I once knew a Congregationalist minister — Yale Divinity School graduate, decorated World War II chaplain, veteran campaigner for then-unpopular liberal causes — of whom it was said (sometimes by himself) that “David Colwell so fears God that he fears no one else.” It was a striking statement, redolent, perhaps, of the Jonathan Edwards (“Sinners in the Hands of an Angry God”) School of American Protestant Homiletics. But the source of this man’s fearlessness was rather different than that of a man I was just coming to know when David Colwell and I were friendly jousting partners on questions theological and political.
That man was Pope John Paul II.
The dissident Yugoslav Marxist, Milovan Djilas, who had seen a lot in his life, once said that the Polish pope impressed him as a man utterly without fear. As I wrote in “Witness to Hope”, however, John Paul’s fearlessness was neither stoic nor driven by concerns about post-mortem divine retribution. Rather, it was a fearlessness rooted in John Paul’s rock-solid faith that God’s Kingdom had broken into history in the death and resurrection of the Son of God. Because of that, those who became friends of the Lord Jesus and entered the communion of his Church could live beyond fear, here and now, because they had been empowered to live the life of the Kingdom, here and now.
That faith-based fearlessness might well inspire the bishops of the United States on their upcoming ad limina visits to Rome and the “thresholds of the Apostles:” the pilgrimage that every bishop is required to make on a regular basis, during which the Americans will meet in regional groups with Pope Francis and officials of the Roman Curia. Why ought the bishops display fearlessness in Rome? Because their task during the ad limina cycle that begins this month and concludes in February 2020 will be to correct the cartoon view of the Church in the United States that is widespread in the Vatican these days.

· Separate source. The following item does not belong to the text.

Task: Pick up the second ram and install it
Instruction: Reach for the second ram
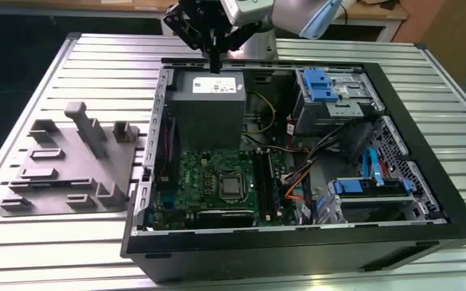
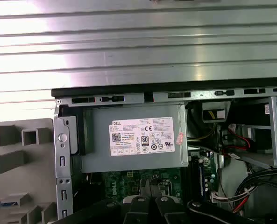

According to the cartoon, U.S. Catholicism is dominated by a rigid, legalistic cast of mind, more eager to condemn than to convert, warped by imports from the evangelical Protestant “prosperity Gospel” and beholden to wealthy Catholics with a hard-right political agenda. As any serious student of U.S. Catholicism knows, this is a vicious lie. But it has been successfully sold in the Vatican (and then broadcast by the more hard-edged mouthpieces of the present pontificate), despite the fact that an early version of the cartoon was propagated in Rome in 2013 by the now-disgraced Theodore McCarrick. The developed cartoon was then used to bully Third World bishops at Synod-2018, where warnings were issued against forming alliances with the Americans, who were “against the Pope.”
That, too, was a lie. With the possible exception of the Italian conference, no bishops’ conference in the world has been more deferential to the Holy See than the U.S. conference. But then the people propagating that lie are over-the-top ultramontanists — papal absolutists — whose idea of the range of the Pope’s teaching authority, and the deference due it, might make even Pius IX blush, at least a little (and on his better days). To such minds, even respectful challenge is infidelity.
The cartoon view of the U.S. Church was most ludicrously limned in a 2017 article, co-authored by a close papal adviser, Father Antonio Spadaro, S.J., in the Rome-based Jesuit journal, La Civiltà Cattolica. Had I been given that article as a paper by a college freshman in American Religion 101, I would have returned it with an offer to the poor student-author: try again and do much better, or take an “F” for your paper. Yet a few weeks ago, while speaking with Jesuits in Africa, the Holy Father commended that very article; and while I would like to think that he commended it as a cautionary tale against publishing nonsense, I fear otherwise.
For all its faults — and they are many — the Catholic Church in the United States lives the New Evangelization better than any other local Church in the developed world. More acute minds in Rome know that, though many are afraid to say it lest they be labeled “enemies of the pope.” All the more reason, then, for the U.S. bishops to correct the cartoon, respectfully but firmly, so that a serious conversation between Rome and America about the Catholic future in the United States can begin.
Weigel is a distinguished senior fellow and William E. Simon Chair in Catholic Studies of the Ethics and Public Policy Center, Washington, D.C.